Rechtsstaat Deutschland – Die Staatsanwaltschaft Konstanz, die IG Metall und die AfD

28.01.2019


Während des Bundestagswahlkampfes war die Alternative für Deutschland mit einem genehmigten Infostand am 2. September 2017 an der August-Ruf-Strasse in Singen vertreten.
Gegen Mittag tauchte ein schwarz gekleideter Mann auf, normalerweise die übliche Montur der Antifa, und verteilte Flugblätter an Passanten. In diesem Zusammenhang beleidigte er den Direktkandidaten sowie anwesende AfD Mitglieder öffentlich mit Worten und obszönen Gesten. Er erwähnte dabei seine Tätigkeiten bei der IG Metall unter Hinweisen auf das an seiner Jacke angebrachte IGM Logo und bei den JUSO‘s.  Auf die Frage nach einem Foto zur Veröffentlichung brachte er sich mit einer obszönen „Stinkefinger“ Geste vor dem Infostand in Positur und liess sich sichtlich stolz ablichten.
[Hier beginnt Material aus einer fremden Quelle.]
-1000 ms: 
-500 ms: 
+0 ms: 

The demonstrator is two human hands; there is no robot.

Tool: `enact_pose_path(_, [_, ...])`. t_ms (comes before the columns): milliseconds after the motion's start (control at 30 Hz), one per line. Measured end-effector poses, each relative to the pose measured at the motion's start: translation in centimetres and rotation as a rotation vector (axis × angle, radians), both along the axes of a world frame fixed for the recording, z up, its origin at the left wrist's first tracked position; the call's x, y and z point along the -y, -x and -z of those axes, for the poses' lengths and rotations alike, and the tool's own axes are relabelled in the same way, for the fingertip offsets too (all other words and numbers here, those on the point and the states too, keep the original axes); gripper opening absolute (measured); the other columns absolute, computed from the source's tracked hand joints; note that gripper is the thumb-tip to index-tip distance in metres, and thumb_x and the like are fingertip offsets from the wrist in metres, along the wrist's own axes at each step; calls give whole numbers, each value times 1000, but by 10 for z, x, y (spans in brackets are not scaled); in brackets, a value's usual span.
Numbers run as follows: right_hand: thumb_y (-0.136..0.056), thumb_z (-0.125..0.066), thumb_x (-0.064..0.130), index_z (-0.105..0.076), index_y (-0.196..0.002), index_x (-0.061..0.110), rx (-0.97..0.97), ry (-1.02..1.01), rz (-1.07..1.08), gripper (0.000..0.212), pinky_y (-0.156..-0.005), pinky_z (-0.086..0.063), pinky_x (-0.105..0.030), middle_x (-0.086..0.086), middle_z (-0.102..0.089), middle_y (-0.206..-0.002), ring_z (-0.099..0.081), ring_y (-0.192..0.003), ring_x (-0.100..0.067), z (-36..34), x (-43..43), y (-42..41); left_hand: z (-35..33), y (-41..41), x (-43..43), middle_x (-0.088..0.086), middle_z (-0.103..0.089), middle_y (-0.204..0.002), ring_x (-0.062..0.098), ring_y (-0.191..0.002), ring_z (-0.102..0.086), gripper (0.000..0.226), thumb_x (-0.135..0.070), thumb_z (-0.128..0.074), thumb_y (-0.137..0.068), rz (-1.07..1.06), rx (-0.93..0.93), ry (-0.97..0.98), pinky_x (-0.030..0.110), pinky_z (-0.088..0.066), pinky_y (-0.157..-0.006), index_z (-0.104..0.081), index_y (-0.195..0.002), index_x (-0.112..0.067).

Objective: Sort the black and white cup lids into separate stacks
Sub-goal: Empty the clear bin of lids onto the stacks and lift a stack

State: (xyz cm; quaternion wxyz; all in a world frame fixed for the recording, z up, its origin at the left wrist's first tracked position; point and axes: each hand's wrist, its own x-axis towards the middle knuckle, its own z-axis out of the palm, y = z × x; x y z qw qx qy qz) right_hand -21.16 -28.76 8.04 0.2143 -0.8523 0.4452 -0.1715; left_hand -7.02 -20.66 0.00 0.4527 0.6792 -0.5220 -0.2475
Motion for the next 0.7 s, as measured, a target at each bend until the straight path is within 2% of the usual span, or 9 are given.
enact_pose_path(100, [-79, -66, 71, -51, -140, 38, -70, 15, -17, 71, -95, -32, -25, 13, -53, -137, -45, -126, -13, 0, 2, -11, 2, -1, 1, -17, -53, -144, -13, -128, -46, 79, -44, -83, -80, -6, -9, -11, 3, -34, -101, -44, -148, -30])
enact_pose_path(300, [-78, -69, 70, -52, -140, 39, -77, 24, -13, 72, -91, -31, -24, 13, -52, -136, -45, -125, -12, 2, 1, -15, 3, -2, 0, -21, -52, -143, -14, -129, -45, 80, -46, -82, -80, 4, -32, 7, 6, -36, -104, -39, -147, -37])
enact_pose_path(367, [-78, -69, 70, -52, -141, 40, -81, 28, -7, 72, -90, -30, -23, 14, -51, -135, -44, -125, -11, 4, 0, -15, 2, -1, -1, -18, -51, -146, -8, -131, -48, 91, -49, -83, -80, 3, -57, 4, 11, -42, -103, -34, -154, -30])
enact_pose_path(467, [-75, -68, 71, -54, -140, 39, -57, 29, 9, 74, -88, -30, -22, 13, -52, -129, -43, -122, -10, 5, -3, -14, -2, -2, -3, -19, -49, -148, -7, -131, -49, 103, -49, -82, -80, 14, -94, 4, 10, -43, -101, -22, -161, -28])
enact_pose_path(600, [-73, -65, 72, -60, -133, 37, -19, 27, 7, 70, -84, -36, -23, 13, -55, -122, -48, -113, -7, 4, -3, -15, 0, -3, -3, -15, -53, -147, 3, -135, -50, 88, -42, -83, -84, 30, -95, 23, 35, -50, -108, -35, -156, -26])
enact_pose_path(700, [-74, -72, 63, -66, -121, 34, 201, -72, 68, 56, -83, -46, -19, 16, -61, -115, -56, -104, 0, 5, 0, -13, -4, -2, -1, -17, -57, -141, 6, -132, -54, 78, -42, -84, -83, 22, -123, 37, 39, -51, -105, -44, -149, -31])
Daraufhin wurde Strafanzeige gegen Fabian F., Gewerkschaftssekretär der IG Metall Singen, erstattet. Bei der Aussage auf dem Polizeirevier wurde der Vorfall geschildert und die Zeugen benannt.
Nachdem über ein Jahr ohne eine Reaktion der Staatsanwaltschaft Konstanz vergangen war, erfolgte eine schriftliche Anfrage nach dem Sachstand seitens des Klägers am 1. November 2018. Aus der dann endlich erfolgten Antwort des Staatsanwaltschaft war zu entnehmen, dass bereits mit Verfügung vom 21.12.2017 der „Anzeige mangels öffentlichen Interesses keine Folge gegeben wurde“, ohne die Zeugen dieses Vorfalles zu befragen.
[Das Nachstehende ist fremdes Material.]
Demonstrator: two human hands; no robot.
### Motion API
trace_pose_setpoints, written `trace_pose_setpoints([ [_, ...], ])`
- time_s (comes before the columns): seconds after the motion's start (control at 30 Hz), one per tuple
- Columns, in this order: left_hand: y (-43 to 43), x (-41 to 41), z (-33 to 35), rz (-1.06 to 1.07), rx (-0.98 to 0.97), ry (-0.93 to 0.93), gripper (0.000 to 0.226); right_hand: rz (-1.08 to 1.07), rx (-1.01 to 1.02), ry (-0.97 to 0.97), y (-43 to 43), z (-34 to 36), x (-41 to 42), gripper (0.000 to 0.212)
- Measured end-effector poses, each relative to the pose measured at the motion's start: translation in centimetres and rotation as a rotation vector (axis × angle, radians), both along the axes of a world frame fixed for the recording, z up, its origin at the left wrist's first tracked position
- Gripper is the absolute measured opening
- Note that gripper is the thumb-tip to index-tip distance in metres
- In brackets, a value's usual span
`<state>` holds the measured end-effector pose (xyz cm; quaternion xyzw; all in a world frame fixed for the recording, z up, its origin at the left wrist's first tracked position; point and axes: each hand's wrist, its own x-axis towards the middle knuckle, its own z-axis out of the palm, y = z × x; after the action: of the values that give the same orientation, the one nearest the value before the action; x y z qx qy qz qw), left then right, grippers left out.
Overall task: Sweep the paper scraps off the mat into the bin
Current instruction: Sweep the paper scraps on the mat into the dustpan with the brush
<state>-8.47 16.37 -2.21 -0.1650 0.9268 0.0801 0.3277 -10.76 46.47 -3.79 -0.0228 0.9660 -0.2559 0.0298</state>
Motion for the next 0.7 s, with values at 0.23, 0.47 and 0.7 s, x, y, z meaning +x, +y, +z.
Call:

Wie bitte? Im Bundestagswahlkampf werden Mitglieder der AfD öffentlich von einem IG Metaller beleidigt, die Wahlkampfaktion damit negativ beeinflusst, interessierte Bürger abgeschreckt und dies soll kein öffentliches Interesse sein? Was wohl geschehen wäre, wenn sich dies vor einem Stand der CDU, SPD oder Grünen ereignet hätte, kann man sich denken.
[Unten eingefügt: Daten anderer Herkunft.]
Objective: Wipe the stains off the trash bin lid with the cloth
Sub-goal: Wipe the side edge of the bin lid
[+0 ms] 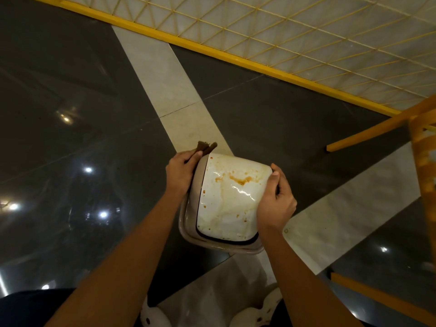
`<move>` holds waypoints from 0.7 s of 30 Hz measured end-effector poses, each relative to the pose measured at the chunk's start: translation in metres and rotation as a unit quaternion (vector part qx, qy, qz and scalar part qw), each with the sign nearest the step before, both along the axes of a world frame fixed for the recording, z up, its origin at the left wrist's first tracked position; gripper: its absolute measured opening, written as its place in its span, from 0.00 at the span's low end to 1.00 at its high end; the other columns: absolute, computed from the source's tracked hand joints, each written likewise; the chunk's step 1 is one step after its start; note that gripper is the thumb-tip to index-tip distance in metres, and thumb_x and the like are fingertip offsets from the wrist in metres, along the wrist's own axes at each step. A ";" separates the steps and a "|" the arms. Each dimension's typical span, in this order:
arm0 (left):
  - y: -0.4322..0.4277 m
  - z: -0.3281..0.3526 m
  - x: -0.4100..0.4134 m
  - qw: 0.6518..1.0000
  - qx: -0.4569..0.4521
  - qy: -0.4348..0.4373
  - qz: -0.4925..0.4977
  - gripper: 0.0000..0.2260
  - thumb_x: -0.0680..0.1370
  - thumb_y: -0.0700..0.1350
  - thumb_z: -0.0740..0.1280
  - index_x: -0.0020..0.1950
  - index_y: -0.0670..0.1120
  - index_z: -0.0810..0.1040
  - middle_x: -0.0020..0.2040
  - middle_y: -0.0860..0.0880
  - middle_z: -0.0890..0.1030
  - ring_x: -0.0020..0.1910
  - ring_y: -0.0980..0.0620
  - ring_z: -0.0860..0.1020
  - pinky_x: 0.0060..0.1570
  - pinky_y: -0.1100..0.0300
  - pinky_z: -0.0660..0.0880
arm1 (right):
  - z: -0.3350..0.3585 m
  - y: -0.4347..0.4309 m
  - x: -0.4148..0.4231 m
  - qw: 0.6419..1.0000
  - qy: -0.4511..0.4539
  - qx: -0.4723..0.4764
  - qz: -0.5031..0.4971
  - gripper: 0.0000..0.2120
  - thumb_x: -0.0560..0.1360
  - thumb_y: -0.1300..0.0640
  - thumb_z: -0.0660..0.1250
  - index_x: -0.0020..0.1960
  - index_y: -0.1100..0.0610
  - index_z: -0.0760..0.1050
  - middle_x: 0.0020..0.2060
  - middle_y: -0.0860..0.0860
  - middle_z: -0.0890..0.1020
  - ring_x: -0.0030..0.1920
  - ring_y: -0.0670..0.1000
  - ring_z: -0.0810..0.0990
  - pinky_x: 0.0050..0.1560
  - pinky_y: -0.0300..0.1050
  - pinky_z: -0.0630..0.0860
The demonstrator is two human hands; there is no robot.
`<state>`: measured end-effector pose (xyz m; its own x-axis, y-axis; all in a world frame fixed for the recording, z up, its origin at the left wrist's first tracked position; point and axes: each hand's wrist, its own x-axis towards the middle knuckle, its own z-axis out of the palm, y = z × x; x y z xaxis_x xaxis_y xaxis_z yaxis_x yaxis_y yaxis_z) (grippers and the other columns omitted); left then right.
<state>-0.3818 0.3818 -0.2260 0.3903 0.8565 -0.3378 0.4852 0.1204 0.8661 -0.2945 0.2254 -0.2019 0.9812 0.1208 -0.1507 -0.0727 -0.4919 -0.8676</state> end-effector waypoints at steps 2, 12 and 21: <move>-0.010 -0.001 -0.012 1.000 -0.008 -0.003 0.025 0.12 0.77 0.46 0.65 0.59 0.45 0.79 0.56 0.47 0.79 0.53 0.55 0.74 0.53 0.64 0.69 | 0.000 0.001 -0.001 1.000 -0.008 -0.001 0.002 0.14 0.79 0.48 0.56 0.60 0.45 0.75 0.53 0.48 0.81 0.51 0.49 0.80 0.51 0.51 0.79; 0.004 -0.009 -0.009 0.999 0.021 0.019 -0.022 0.13 0.77 0.46 0.65 0.59 0.44 0.79 0.55 0.45 0.79 0.54 0.52 0.75 0.51 0.65 0.68 | -0.001 0.000 0.001 1.000 -0.005 0.003 0.009 0.14 0.80 0.50 0.56 0.61 0.47 0.75 0.54 0.43 0.80 0.53 0.44 0.78 0.51 0.38 0.75; -0.028 -0.008 -0.037 0.998 -0.027 0.001 0.053 0.11 0.77 0.46 0.65 0.57 0.47 0.80 0.52 0.50 0.79 0.54 0.51 0.76 0.55 0.57 0.71 | -0.002 0.001 0.000 1.000 -0.008 0.001 0.003 0.14 0.79 0.49 0.56 0.61 0.47 0.75 0.54 0.48 0.81 0.51 0.50 0.80 0.48 0.45 0.79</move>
<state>-0.4190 0.3534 -0.2335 0.2979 0.8735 -0.3851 0.4695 0.2172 0.8558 -0.2948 0.2264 -0.2036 0.9826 0.1275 -0.1351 -0.0559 -0.4908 -0.8695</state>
Es ist allgemein bekannt, dass die Justiz in Deutschland nicht unabhängig, sondern Staatsanwaltschaften weisungsgebunden sind. Es ist auch bekannt, dass Gewerkschaften und linksextreme Antifa eng kooperieren, wie sich in München im November 2017 zeigte, als die Antifa im DGB-Haus sogar einen Kongress abhalten durfte. Für das IG-Metall-Mitglied Boissevain ist Antifaschismus ein originäres Gewerkschaftsthema (Süddeutsche 05.11.17).
Es steht jedem Bürger zu, bei diesen offensichtlichen Zusammenhängen seine eigenen Schlussfolgerungen aus dem Zustand unseres hochgepriesenen Rechtsstaates zu ziehen.